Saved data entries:
---
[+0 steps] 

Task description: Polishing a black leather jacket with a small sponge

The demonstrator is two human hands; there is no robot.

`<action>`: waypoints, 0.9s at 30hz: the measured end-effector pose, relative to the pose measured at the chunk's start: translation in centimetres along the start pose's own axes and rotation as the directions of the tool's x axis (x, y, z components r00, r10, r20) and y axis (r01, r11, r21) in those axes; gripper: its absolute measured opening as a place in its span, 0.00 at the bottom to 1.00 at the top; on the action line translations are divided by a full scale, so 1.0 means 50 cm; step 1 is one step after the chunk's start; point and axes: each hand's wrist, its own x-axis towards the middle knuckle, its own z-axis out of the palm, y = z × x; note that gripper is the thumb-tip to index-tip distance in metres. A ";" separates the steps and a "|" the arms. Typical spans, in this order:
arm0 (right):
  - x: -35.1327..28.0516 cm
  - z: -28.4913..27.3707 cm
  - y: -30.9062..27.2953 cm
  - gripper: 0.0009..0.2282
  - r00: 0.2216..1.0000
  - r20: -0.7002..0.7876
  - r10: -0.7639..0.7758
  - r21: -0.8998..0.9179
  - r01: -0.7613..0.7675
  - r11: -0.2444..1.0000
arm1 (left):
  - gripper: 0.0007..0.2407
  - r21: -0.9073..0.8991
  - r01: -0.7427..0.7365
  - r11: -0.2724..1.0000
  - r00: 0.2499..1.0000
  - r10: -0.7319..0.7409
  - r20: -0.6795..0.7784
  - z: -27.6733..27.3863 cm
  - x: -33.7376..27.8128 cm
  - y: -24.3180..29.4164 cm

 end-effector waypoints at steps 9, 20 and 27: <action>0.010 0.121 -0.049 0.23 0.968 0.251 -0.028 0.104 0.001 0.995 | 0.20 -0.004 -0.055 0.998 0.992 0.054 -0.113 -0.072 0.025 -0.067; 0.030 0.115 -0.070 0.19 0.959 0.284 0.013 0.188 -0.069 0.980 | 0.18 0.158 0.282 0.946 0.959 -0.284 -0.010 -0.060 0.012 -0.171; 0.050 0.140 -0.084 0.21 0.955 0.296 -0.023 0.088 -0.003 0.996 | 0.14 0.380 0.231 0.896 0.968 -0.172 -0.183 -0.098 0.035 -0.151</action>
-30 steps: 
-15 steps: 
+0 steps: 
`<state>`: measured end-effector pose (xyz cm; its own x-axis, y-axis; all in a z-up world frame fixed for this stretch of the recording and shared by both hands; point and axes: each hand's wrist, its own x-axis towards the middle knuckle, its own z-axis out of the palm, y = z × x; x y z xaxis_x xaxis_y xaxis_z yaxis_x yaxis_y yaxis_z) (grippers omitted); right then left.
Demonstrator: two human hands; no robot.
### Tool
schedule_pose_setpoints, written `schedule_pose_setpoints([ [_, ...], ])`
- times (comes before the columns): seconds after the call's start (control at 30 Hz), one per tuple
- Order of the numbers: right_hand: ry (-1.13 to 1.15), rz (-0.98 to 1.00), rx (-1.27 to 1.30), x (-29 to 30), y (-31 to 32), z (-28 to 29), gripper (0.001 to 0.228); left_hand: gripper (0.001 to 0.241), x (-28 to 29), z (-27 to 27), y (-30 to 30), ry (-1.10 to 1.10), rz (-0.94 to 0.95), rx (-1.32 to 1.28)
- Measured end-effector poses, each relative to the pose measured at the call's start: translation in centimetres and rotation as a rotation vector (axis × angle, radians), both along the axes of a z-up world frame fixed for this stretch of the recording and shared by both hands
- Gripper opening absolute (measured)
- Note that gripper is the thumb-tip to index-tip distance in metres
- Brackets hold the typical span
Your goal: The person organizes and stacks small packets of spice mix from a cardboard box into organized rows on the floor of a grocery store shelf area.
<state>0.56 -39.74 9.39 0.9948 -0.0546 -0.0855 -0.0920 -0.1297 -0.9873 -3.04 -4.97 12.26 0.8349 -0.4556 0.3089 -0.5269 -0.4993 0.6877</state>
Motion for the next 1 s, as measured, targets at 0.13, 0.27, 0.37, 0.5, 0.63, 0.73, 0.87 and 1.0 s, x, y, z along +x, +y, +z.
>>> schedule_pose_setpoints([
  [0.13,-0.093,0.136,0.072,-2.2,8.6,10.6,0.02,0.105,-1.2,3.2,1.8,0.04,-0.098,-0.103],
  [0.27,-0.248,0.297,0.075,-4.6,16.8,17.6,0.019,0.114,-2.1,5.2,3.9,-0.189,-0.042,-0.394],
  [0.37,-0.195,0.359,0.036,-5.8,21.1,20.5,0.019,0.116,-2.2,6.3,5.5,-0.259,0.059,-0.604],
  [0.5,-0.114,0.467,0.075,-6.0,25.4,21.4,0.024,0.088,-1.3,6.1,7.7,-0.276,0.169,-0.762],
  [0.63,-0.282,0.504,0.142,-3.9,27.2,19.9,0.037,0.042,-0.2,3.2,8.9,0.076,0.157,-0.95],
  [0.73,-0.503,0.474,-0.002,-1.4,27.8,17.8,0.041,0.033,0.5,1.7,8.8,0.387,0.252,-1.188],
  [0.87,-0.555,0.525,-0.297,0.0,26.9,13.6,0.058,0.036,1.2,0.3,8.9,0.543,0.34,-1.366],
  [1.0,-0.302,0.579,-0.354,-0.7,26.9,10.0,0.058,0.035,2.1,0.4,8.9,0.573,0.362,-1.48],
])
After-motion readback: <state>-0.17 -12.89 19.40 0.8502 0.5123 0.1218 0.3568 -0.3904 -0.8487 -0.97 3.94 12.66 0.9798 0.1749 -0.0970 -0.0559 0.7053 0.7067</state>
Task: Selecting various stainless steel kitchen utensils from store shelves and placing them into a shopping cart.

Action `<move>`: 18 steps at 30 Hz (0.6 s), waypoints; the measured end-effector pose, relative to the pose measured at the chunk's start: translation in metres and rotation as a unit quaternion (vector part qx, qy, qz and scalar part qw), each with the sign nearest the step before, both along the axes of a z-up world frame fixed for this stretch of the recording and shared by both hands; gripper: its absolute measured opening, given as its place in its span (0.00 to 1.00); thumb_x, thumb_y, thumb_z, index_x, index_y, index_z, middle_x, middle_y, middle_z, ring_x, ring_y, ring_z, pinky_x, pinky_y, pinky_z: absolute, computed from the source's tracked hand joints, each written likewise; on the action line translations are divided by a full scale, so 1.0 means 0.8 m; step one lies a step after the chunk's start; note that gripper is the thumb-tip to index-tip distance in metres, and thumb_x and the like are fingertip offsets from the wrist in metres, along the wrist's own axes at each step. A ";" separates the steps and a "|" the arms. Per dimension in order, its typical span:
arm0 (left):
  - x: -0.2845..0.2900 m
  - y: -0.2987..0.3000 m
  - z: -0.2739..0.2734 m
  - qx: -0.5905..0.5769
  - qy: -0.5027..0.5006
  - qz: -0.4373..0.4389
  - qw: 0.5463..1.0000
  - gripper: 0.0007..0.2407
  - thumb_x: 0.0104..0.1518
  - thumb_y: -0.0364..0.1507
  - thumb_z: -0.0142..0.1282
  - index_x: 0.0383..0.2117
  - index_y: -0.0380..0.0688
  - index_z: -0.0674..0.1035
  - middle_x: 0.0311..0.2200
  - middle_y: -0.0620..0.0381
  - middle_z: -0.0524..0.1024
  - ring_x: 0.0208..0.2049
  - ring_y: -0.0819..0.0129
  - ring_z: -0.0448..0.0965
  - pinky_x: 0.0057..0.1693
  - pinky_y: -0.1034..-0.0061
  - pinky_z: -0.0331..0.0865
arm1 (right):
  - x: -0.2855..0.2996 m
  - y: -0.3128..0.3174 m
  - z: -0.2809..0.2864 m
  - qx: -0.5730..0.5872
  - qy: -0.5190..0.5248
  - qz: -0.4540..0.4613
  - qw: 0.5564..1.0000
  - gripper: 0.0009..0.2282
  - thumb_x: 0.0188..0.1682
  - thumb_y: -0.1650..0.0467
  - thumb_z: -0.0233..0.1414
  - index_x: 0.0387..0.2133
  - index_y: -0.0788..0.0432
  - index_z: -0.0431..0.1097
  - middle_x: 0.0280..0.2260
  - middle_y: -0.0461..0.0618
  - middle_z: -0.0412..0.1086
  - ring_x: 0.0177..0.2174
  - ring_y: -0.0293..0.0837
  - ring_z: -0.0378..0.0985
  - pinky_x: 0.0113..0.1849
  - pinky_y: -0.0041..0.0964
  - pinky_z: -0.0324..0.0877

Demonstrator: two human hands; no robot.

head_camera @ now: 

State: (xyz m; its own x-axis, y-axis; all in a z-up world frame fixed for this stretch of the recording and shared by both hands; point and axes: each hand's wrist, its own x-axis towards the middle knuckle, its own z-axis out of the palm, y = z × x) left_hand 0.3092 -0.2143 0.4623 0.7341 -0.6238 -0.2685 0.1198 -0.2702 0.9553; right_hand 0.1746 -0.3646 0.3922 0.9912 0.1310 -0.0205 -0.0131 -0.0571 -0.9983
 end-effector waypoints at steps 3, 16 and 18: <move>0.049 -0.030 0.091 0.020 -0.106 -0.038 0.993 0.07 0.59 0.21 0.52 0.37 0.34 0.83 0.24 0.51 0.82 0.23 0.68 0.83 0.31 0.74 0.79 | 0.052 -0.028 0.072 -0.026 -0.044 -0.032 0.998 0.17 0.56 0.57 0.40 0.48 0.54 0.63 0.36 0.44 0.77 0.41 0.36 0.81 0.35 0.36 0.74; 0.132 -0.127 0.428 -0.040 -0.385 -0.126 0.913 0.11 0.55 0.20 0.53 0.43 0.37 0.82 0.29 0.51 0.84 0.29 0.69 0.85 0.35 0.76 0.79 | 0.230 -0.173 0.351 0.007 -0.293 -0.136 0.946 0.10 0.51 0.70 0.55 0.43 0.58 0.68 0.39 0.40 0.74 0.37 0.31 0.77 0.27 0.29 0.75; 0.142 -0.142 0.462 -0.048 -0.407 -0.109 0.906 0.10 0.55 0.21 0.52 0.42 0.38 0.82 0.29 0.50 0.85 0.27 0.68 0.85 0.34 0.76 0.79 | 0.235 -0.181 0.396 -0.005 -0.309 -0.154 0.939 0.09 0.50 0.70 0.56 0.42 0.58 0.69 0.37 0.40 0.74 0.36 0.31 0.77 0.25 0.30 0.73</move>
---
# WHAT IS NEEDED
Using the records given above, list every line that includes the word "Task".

# SOLUTION BELOW
Task description: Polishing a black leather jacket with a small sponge
Task: Selecting various stainless steel kitchen utensils from store shelves and placing them into a shopping cart.

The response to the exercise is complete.